Return all the data, word for word.
[DATASET CONTENT]
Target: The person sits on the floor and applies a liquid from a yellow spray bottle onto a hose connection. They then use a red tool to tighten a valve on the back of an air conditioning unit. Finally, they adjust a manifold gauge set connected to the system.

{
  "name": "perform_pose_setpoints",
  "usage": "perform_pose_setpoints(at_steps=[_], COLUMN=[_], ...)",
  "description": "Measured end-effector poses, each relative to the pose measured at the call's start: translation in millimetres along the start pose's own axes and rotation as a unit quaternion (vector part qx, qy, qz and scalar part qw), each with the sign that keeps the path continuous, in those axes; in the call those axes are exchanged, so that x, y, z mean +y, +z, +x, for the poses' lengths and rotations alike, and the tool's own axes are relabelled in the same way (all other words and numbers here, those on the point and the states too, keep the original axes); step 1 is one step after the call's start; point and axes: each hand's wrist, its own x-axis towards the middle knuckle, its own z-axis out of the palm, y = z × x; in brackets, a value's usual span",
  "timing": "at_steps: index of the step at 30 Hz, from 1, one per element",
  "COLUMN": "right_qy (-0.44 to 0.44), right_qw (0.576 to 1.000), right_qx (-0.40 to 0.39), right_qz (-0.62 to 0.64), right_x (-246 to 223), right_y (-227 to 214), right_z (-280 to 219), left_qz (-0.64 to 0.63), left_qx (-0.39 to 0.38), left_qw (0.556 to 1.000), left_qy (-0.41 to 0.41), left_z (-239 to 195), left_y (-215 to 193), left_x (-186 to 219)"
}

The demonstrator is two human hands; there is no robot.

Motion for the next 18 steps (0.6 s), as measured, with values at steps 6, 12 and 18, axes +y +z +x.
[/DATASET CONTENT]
**RESULT:**
Target: The person sits on the floor and applies a liquid from a yellow spray bottle onto a hose connection. They then use a red tool to tighten a valve on the back of an air conditioning unit. Finally, they adjust a manifold gauge set connected to the system.

{
  "name": "perform_pose_setpoints",
  "usage": "perform_pose_setpoints(at_steps=[_], COLUMN=[_], ...)",
  "description": "Measured end-effector poses, each relative to the pose measured at the call's start: translation in millimetres along the start pose's own axes and rotation as a unit quaternion (vector part qx, qy, qz and scalar part qw), each with the sign that keeps the path continuous, in those axes; in the call those axes are exchanged, so that x, y, z mean +y, +z, +x, for the poses' lengths and rotations alike, and the tool's own axes are relabelled in the same way (all other words and numbers here, those on the point and the states too, keep the original axes); step 1 is one step after the call's start; point and axes: each hand's wrist, its own x-axis towards the middle knuckle, its own z-axis out of the palm, y = z × x; in brackets, a value's usual span",
  "timing": "at_steps: index of the step at 30 Hz, from 1, one per element",
  "COLUMN": "right_qy (-0.44 to 0.44), right_qw (0.576 to 1.000), right_qx (-0.40 to 0.39), right_qz (-0.62 to 0.64), right_x (-246 to 223), right_y (-227 to 214), right_z (-280 to 219), left_qz (-0.64 to 0.63), left_qx (-0.39 to 0.38), left_qw (0.556 to 1.000), left_qy (-0.41 to 0.41), left_z (-239 to 195), left_y (-215 to 193), left_x (-186 to 219)"
}

The demonstrator is two human hands; there is no robot.

Motion for the next 18 steps (0.6 s), as measured, with values at steps 6, 12 and 18, axes +y +z +x.

No additional output is required for this exercise.